- Born: 25 November 1947 Granville, France
- Died: 18 July 2025 (aged 77)
- Position: Forward
- Played for: US Métro Paris [fr] OHC Paris-Viry CG Poitiers [fr] ASG Tours Nantes HC
- Coached for: ASG Tours Nantes HC Valence HG [fr]

= Patrick Sawyerr =

French ice hockey player and coach (1947–2025)
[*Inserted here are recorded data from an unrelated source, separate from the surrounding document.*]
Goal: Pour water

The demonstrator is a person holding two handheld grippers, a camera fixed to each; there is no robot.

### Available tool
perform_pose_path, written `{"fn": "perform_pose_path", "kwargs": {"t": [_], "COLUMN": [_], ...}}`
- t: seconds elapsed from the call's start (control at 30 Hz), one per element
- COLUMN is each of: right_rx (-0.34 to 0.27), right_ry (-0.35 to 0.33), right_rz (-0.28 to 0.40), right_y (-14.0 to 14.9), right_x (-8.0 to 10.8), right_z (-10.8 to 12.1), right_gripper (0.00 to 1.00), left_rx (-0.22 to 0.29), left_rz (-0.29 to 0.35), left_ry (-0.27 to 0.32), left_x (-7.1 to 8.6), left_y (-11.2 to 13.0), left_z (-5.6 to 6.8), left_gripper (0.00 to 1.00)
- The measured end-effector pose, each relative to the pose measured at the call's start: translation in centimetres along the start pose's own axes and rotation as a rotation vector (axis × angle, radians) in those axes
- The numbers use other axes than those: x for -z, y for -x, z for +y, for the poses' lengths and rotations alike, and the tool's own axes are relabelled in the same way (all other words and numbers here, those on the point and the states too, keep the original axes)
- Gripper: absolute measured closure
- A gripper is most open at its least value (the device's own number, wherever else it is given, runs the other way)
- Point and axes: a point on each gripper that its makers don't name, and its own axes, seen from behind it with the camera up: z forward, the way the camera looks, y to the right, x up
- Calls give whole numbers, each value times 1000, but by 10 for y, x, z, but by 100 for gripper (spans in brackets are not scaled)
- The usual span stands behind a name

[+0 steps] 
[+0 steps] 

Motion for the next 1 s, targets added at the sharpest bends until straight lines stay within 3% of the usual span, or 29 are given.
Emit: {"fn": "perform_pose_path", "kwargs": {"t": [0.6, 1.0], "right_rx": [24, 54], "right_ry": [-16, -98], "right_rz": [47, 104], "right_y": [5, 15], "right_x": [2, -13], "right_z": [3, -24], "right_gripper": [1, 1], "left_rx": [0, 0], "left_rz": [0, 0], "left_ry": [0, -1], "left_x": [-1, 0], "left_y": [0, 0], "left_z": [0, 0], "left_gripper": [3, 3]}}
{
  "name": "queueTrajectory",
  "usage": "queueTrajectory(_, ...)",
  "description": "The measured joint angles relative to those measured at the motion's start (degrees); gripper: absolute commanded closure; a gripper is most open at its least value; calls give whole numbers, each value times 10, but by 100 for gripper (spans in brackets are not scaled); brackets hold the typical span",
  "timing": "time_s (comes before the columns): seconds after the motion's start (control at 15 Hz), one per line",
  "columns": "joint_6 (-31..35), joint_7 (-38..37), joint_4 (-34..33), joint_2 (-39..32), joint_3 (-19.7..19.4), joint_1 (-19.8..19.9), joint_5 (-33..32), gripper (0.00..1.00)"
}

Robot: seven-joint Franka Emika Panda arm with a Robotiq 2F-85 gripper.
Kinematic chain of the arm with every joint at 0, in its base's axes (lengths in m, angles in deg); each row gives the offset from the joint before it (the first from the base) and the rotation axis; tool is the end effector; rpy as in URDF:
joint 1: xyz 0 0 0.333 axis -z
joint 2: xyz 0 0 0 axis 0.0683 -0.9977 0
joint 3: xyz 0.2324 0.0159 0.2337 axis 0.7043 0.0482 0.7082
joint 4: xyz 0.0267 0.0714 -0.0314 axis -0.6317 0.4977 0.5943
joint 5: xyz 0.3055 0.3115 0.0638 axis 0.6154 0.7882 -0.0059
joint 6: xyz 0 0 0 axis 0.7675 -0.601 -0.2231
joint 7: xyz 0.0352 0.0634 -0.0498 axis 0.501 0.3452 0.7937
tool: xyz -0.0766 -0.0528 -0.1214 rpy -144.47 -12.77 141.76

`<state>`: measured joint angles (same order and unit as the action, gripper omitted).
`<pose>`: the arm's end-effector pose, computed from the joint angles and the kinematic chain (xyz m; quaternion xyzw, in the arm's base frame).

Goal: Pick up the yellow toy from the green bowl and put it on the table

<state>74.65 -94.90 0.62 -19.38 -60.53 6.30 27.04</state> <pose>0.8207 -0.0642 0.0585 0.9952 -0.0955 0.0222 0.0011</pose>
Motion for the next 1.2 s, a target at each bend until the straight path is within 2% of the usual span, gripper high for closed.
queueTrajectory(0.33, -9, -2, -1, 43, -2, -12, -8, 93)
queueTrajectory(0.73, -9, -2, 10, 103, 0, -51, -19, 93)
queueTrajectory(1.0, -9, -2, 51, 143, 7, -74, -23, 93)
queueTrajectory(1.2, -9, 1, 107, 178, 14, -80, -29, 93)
Patrick Sawyerr (25 November 1947 – 18 July 2025) was a French ice hockey player and coach.

==Biography==
Born in Granville on 25 November 1947, Sawyerr was the son of professional boxer Henri Soya, originally from Conakry, Guinea. He made his debut in the Ligue Magnus with US Métro Paris. The club changed its name to OHC Paris-Viry, but he rose to prominence with ASG Tours, of which he was a founding member. In its first season in the top level of French ice hockey, the club placed third. In 1978, the club won the Coupe de France in a 6–4 victory over CPM Croix. However, the club came up short of the title the following season. That season, disagreements between different international players and their styles led to serious disruptions in team chemistry. However, Sawyerr reflected positively on his time with the club.

Sawyerr died on 18 July 2025, at the age of 77.